CONTRACTS, LOANS, CHECKS, DRAFTS, BANK ACCOUNTS, ETC.

SECTION 1. Execution of Contracts. The Board of Directors, except as otherwise provided in these Bylaws, may authorize any officer or officers or other person or persons to enter into any contract or execute and deliver any instrument in the name and on behalf of the Company, and such authority may be general or confined to specific instances, and unless so authorized by the Board of Directors or by the provisions of these Bylaws, no officer or other person shall have any power or authority to bind the Company by any contract or engagement or to pledge its credit or to render it liable pecuniarily for any purpose or to any amount.

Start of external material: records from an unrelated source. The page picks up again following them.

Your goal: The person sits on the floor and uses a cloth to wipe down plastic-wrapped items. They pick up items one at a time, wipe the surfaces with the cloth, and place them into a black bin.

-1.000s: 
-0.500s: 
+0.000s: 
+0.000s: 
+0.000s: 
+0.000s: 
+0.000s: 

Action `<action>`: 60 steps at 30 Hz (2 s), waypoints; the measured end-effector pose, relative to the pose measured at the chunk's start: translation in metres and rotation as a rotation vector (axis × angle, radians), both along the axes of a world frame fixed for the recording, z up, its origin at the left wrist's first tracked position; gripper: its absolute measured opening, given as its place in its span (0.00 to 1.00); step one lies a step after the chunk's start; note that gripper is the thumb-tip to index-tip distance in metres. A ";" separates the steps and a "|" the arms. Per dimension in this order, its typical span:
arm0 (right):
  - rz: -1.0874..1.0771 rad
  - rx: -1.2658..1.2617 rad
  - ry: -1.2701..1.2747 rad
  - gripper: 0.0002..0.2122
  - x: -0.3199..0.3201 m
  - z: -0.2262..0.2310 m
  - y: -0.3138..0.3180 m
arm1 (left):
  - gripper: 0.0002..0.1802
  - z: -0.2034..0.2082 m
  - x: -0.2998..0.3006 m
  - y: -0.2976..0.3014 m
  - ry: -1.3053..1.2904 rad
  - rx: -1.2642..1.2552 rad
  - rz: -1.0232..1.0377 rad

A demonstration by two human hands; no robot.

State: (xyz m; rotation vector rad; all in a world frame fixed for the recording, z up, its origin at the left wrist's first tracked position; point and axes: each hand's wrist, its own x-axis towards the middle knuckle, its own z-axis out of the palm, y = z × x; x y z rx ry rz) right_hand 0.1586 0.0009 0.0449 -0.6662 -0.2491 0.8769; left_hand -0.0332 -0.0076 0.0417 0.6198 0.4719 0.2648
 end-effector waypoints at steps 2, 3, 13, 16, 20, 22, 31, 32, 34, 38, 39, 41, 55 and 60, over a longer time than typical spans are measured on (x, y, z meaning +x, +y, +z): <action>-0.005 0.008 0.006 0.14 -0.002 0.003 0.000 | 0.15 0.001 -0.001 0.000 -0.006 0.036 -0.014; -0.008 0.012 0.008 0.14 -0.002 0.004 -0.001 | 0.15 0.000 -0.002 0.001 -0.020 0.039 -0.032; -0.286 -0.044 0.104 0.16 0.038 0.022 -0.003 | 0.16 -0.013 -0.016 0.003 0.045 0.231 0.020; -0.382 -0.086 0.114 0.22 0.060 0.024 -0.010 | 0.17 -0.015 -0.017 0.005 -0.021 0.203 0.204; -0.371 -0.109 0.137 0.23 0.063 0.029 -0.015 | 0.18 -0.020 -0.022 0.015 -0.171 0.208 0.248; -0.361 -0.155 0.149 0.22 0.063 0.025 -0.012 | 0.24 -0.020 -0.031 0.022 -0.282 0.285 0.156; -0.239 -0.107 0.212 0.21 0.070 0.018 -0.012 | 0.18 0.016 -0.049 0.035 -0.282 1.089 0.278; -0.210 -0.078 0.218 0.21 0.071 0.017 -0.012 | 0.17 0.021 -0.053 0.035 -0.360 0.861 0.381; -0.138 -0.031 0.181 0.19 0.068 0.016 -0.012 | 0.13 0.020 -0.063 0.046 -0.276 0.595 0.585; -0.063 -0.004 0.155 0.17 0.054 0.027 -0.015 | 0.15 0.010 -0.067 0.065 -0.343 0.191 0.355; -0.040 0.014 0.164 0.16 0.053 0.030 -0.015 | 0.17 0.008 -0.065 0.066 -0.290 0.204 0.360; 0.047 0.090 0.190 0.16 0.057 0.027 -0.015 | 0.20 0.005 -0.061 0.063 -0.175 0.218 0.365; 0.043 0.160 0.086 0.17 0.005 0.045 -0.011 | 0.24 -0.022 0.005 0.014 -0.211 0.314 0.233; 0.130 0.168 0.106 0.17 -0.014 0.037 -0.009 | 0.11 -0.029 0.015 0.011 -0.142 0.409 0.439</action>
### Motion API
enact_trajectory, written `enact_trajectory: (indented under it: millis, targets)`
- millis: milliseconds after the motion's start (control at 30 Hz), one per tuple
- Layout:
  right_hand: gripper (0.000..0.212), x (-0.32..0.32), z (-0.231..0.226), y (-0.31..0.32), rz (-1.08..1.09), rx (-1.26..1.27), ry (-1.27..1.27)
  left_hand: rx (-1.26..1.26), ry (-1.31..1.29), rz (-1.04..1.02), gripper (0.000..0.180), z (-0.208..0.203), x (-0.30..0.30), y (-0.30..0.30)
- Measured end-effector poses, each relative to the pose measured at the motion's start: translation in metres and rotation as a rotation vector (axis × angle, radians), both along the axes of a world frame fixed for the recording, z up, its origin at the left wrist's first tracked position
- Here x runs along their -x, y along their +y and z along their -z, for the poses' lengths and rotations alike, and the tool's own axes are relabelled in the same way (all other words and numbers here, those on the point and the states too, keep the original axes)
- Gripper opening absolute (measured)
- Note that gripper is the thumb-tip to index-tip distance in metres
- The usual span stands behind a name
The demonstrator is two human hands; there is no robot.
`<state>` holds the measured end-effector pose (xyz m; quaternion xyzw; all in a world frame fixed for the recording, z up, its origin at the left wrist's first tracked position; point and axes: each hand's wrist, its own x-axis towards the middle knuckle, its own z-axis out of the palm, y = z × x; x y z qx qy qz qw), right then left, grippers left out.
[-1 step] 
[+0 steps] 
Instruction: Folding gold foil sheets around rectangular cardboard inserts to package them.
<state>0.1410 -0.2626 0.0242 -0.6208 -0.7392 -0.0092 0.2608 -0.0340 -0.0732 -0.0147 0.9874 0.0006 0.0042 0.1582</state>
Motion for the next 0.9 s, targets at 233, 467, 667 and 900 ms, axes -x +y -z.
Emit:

SECTION 2. Loans. No loan shall be contracted on behalf of the Company, and no negotiable papers shall be issued in its name, except by such officer or officers or other person or persons as may be designated by the Board of Directors from time to time. If and to the extent authorized by the Board of Directors, the power to contract loans or issue negotiable papers may be delegated by any such officer or officers or other person or persons.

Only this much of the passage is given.